How to speed up the OCR scanning progress?


#1

dear, I am using Read PDF with OCR function, however, even I reduced the scale from “1” to “0.75”, the processing time is still too long, say 3 min for 4 PDF pgs.

Is there any ways to speed up the scanning process? say, only Read PDF for first 2 pgs? or select a specific area from PDF, say bottom part of PDF, in order to reduce the time for scanning the whole PDF?

thanks~


#2

Input
Range

The range of pages that you want to read. If the range isn’t specified, the whole file is read. You can specify a single page (e.g. “7”) or a range of pages (e.g. “2-9”) to be read. Only string variables and strings are supported. The default value is “All”.
Note: Strings must be placed between quotation marks.


#3

thanks @vvaidya~

if I would like to specify page 1 and 4, how should I express it? “1” + “4”?

further, if I would like to read OCR in PDF, say:
Date of Issue: “22 Nov 2016”, shall I use “set focus” to highlight the “Date of Issue” and how can I read “22 Nov 2016” in UIPath?

Further, may I know how to identify a PDF, say when PDF pages more than 5 pages.? coz usually my PDF only contain less than 4 pages, so how can I express in UIPAth that if more than 5 pages, this is special PDF?

much appreciated and thanks~


#4

@MichaelC Probably you can perform this using loop.


#5

I’m not sure if PDF activies has this functionality, but below code should work
pdfPages.xaml (6.3 KB)


How to get pdf file page count
Substring after line containing specific text
#6

To regad date of issue, once you have OCR’ed PDF. below regex will return the date.

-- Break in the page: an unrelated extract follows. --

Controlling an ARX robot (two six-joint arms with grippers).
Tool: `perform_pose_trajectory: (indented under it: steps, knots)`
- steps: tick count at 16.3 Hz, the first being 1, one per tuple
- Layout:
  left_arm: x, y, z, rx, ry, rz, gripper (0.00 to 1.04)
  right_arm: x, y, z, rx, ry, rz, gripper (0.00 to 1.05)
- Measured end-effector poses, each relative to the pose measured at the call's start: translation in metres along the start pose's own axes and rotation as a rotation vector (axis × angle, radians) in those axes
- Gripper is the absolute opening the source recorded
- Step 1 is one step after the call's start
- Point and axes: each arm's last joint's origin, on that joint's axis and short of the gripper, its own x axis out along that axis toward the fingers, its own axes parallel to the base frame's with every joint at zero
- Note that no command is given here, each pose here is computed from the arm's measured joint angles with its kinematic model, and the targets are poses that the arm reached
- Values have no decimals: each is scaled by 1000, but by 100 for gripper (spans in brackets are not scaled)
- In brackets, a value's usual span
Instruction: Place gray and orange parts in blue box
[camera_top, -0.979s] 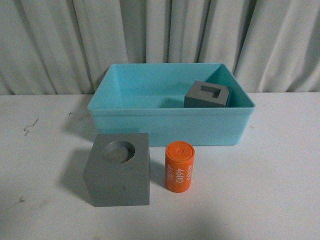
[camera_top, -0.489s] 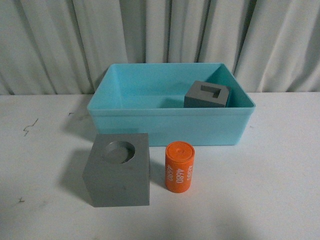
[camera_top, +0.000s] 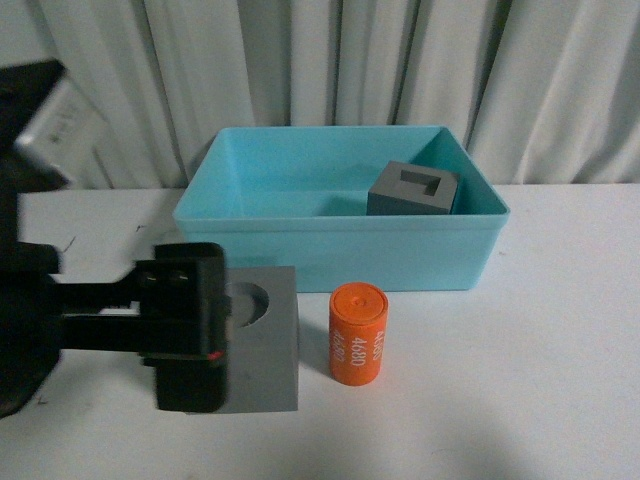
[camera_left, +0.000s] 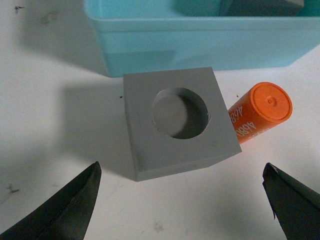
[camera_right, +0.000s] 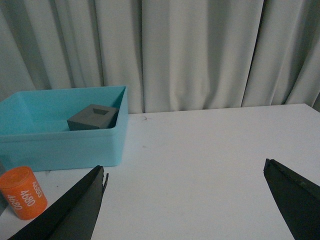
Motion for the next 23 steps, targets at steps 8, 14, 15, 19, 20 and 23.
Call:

Issue:(.{11}) —> User matches activity


#7

thank you~


#8

dear, what is the expression if I want to extract 20 Oct 2016 from
"Dateofissue: 2 0 OCT 20 1 6", where only Dateofissue will be fixed for all PDF,
I hv tried this expression, but cannot extract 20 Oct 2016
"Advice.Substring(advice.IndexOf(“Dateofissue:”),advice.IndexOf(“Dateofissue:”)-Advice.IndexOf(“Dateofissue”)+12)"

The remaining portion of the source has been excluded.